■ **Task statement**
Could you give the entries back exactly as they stand, minus any pictures?

■ **Source records**
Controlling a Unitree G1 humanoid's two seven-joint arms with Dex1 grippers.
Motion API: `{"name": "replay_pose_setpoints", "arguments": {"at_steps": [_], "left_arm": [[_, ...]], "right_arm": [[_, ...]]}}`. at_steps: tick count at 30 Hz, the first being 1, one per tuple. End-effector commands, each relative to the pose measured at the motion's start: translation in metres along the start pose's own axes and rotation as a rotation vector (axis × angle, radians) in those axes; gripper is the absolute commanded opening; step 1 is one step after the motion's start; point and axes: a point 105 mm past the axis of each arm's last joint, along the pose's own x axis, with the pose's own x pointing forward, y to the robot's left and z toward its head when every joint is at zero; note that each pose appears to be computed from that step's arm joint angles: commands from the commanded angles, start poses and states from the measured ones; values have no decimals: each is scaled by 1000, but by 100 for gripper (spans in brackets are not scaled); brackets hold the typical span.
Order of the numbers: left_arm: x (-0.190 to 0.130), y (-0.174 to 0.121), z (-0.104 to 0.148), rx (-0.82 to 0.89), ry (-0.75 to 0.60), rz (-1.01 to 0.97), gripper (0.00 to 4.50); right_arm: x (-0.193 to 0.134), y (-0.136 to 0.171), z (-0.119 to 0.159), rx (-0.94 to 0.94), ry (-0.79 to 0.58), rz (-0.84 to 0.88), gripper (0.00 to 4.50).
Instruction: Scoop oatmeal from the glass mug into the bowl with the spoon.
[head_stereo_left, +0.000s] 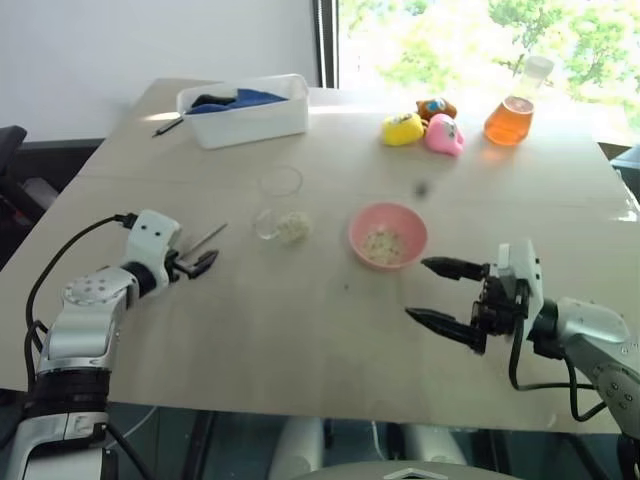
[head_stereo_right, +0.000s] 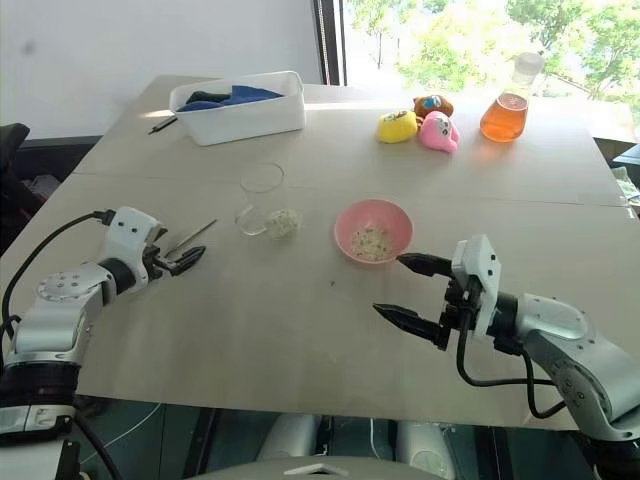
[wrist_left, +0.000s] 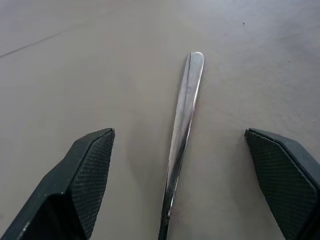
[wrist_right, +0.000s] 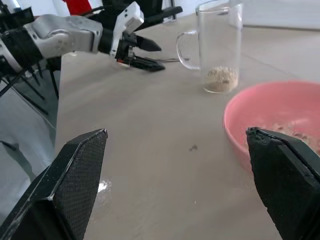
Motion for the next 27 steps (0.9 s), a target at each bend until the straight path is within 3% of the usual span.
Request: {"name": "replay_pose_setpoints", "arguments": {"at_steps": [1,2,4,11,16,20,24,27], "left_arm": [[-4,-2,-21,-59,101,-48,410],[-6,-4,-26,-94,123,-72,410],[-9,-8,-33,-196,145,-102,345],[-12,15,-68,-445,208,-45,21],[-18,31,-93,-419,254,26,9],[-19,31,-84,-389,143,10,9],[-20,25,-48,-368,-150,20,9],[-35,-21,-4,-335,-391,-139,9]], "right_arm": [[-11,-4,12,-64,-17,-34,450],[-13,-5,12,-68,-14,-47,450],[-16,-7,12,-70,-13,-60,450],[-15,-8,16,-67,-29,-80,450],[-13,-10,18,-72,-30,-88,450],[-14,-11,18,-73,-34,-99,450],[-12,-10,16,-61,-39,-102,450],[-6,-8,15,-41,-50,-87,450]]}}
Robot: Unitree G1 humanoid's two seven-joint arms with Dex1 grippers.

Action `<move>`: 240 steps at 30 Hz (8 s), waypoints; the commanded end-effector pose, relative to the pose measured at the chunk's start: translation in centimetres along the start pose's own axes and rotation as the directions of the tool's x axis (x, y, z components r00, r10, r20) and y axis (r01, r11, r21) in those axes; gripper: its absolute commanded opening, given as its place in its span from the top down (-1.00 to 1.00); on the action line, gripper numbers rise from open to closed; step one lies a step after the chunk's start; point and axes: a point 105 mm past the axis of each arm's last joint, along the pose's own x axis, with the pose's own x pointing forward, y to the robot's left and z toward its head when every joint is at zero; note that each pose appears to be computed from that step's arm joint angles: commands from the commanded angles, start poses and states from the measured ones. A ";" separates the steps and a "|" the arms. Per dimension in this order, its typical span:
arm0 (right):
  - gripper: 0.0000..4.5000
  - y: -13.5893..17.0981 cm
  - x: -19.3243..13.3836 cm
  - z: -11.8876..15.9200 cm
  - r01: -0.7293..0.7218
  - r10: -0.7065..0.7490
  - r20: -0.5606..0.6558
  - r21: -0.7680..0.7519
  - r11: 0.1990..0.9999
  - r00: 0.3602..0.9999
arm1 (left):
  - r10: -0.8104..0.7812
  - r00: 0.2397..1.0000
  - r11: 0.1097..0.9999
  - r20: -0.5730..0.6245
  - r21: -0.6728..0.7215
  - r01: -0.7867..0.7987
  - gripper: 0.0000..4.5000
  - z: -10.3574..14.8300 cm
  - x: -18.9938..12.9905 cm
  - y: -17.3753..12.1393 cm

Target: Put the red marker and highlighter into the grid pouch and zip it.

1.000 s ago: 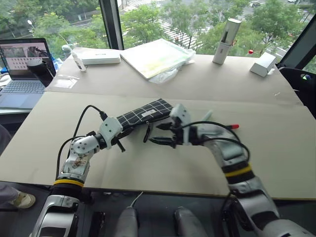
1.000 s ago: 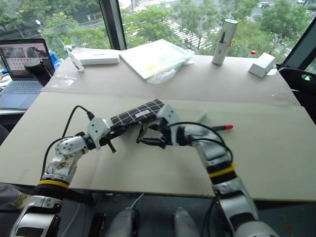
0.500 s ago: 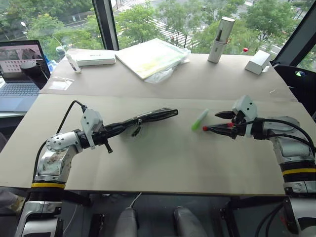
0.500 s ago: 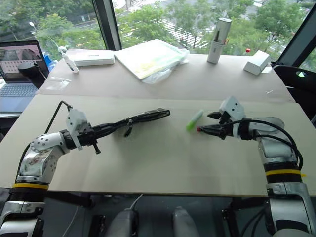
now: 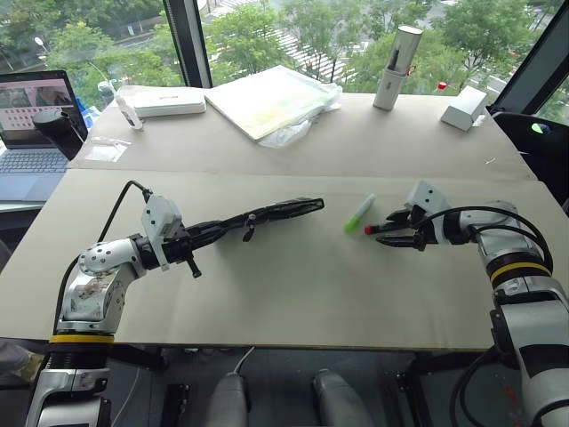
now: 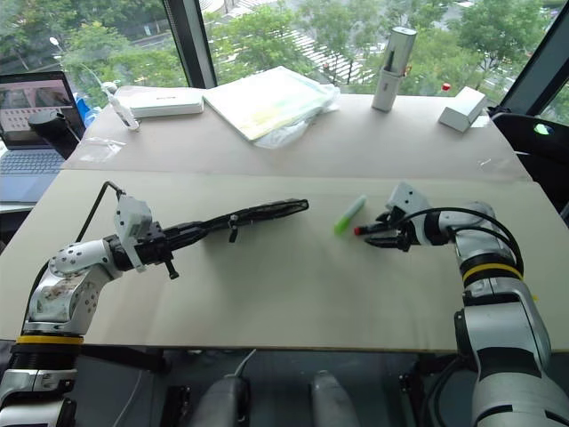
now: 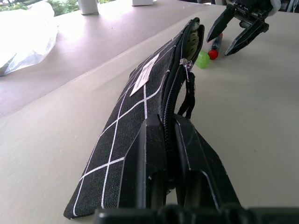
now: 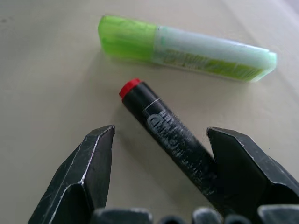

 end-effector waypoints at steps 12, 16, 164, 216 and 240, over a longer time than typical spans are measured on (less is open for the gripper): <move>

■ **Solution for this task**
Controlling a Unitree G1 humanoid's two seven-joint arms with Dex1 grippers.
Motion API: `{"name": "replay_pose_setpoints", "arguments": {"at_steps": [_], "left_arm": [[_, ...]], "right_arm": [[_, ...]]}}`. at_steps: tick count at 30 Hz, the first being 1, one per tuple. End-effector commands, each relative to the pose measured at the motion's start: translation in metres along the start pose's own axes and rotation as a rotation vector (axis × angle, radians) in those axes; gripper is the absolute commanded opening; step 1 is one step after the motion's start; point and axes: a point 105 mm past the axis of each arm's last joint, along the pose's own x axis, with the pose's own x pointing forward, y to the robot's left and z toward its head when every joint is at zero; note that each pose appears to be computed from that step's arm joint angles: commands from the commanded angles, start poses and states from the measured ones; values have no decimals: each is scaled by 1000, but by 100 for gripper (spans in brackets are not scaled); brackets hold the typical span.
Order of the numbers: left_arm: x (-0.190 to 0.130), y (-0.174 to 0.121), z (-0.104 to 0.148), rx (-0.82 to 0.89), ry (-0.75 to 0.60), rz (-1.01 to 0.97), gripper (0.00 to 4.50); right_arm: x (-0.193 to 0.134), y (-0.136 to 0.171), z (-0.119 to 0.159), rx (-0.94 to 0.94), ry (-0.79 to 0.58), rz (-0.84 to 0.88), gripper (0.00 to 4.50).
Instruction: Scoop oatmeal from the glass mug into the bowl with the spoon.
[head_stereo_left, +0.000s] 
[head_stereo_right, +0.000s] 
[wrist_left, +0.000s] 
[wrist_right, +0.000s] 
Motion for the next 27 steps (0.9 s), a target at each bend until the straight path is within 3% of the usual span.
Request: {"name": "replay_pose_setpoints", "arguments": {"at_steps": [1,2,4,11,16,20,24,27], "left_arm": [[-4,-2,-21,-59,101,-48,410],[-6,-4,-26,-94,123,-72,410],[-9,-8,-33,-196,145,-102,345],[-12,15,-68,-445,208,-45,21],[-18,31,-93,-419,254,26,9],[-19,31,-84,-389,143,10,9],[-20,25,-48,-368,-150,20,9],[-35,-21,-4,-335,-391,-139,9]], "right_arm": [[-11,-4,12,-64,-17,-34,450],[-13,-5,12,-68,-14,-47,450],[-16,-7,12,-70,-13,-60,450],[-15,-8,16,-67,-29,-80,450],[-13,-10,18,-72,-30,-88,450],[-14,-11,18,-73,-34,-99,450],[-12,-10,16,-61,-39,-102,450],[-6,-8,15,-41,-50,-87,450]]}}
Robot: Unitree G1 humanoid's two seven-joint arms with Dex1 grippers.

Action `<move>`: 240 steps at 30 Hz (8 s), waypoints; the commanded end-effector pose, relative to the pose measured at the chunk's start: translation in centimetres along the start pose's own axes and rotation as the directions of the tool's x axis (x, y, z components r00, r10, r20) and y axis (r01, r11, r21) in those axes; gripper: its absolute commanded opening, given as its place in its span from the top down (-1.00 to 1.00); on the action line, gripper numbers rise from open to closed; step one lies a step after the chunk's start; point and axes: a point 105 mm past the axis of each arm's last joint, along the pose's own x axis, with the pose's own x pointing forward, y to the robot's left and z toward its head when every joint is at zero; note that each pose appears to be computed from that step's arm joint angles: commands from the commanded angles, start poses and states from the measured ones. A ";" separates the steps and a "|" the arms. Per dimension in this order, its typical span:
arm0 (right):
  - gripper: 0.0000..4.5000
  - y: -13.5893..17.0981 cm
  - x: -19.3243..13.3836 cm
  - z: -11.8876..15.9200 cm
  - r01: -0.7293..0.7218
  - r10: -0.7065..0.7490
  - r20: -0.5606..0.6558
  - r21: -0.7680..0.7519
  - r11: 0.1990..0.9999
  - r00: 0.3602..0.9999
arm1 (left):
  - r10: -0.8104..0.7812
  - r00: 0.2397..1.0000
  - r11: 0.1097..0.9999
  - r20: -0.5730..0.6245
  - r21: -0.6728..0.7215
  - r01: -0.7867..0.7987
  - gripper: 0.0000..4.5000
  - z: -10.3574..14.8300 cm
  - x: -18.9938..12.9905 cm
  - y: -17.3753..12.1393 cm

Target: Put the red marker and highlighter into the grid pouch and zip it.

1.000 s ago: 
1.000 s ago: 
0.500 s ago: 
0.500 s ago: 
now: 
now: 
now: 
now: 

 end-effector waypoints at steps 12, 16, 164, 216 and 240, over a longer time than typical spans are measured on (less is open for the gripper): <move>

Nothing further is needed for this exercise.